Central Treaty Organization
- Flag
- CENTO members shown in green
- Abbreviation: CENTO
- Formation: 24 February 1955
- Dissolved: 16 March 1979
- Type: Intergovernmental military alliance
- Headquarters: Baghdad (1955–1958) Ankara (1958–1979)
- Region served: Eurasia
- Members: 5 states Iran; Iraq (until 1959); Pakistan; Turkey; United Kingdom;

= Central Treaty Organization =

Cold War military alliance (1955–1979)

The Central Treaty Organization (CENTO), formerly known as the Middle East Treaty Organization (METO) and also known as the Baghdad Pact, was a military alliance of the Cold War. It was formed on 24 February 1955 by Iran, Iraq, Pakistan, Turkey, and the United Kingdom. The alliance was dissolved on 16 March 1979.

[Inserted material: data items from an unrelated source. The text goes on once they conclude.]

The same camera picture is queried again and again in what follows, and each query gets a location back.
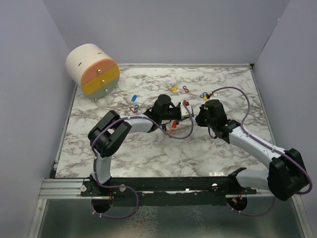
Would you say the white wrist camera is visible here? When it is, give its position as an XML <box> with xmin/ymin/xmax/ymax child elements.
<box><xmin>180</xmin><ymin>101</ymin><xmax>193</xmax><ymax>118</ymax></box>
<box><xmin>209</xmin><ymin>93</ymin><xmax>220</xmax><ymax>100</ymax></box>

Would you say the purple cable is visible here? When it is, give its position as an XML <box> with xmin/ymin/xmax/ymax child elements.
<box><xmin>209</xmin><ymin>86</ymin><xmax>312</xmax><ymax>216</ymax></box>
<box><xmin>90</xmin><ymin>103</ymin><xmax>195</xmax><ymax>219</ymax></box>

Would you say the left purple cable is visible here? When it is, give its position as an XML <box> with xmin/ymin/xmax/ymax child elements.
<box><xmin>90</xmin><ymin>103</ymin><xmax>195</xmax><ymax>219</ymax></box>

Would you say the round pastel drawer cabinet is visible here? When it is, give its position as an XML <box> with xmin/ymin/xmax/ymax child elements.
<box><xmin>65</xmin><ymin>44</ymin><xmax>120</xmax><ymax>101</ymax></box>

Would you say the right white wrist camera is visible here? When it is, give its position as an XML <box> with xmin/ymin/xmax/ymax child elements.
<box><xmin>209</xmin><ymin>93</ymin><xmax>220</xmax><ymax>100</ymax></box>

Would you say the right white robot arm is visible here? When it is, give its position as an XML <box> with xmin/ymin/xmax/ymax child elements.
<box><xmin>196</xmin><ymin>99</ymin><xmax>310</xmax><ymax>201</ymax></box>

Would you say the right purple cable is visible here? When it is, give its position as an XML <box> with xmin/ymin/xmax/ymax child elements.
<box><xmin>209</xmin><ymin>86</ymin><xmax>312</xmax><ymax>216</ymax></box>

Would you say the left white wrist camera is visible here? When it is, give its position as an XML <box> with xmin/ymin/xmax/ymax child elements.
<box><xmin>180</xmin><ymin>101</ymin><xmax>193</xmax><ymax>118</ymax></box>

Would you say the blue tag key left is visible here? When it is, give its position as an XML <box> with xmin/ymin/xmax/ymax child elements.
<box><xmin>131</xmin><ymin>95</ymin><xmax>137</xmax><ymax>102</ymax></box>

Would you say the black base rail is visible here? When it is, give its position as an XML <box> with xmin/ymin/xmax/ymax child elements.
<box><xmin>81</xmin><ymin>173</ymin><xmax>256</xmax><ymax>207</ymax></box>

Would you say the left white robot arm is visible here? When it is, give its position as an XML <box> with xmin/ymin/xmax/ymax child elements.
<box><xmin>88</xmin><ymin>94</ymin><xmax>194</xmax><ymax>196</ymax></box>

U.S. pressure and promises of military and economic aid were key in the negotiations leading to the agreement, but the United States could not initially participate. John Foster Dulles, who was involved in the negotiations as United States Secretary of State under President Dwight D. Eisenhower, claimed that was due to "the pro-Israel lobby and the difficulty of obtaining Congressional Approval." Others said that the reason was "for purely technical reasons of budgeting procedures."

In 1958, the U.S. joined the military committee of the alliance. It is generally viewed as one of the least successful of the Cold War alliances.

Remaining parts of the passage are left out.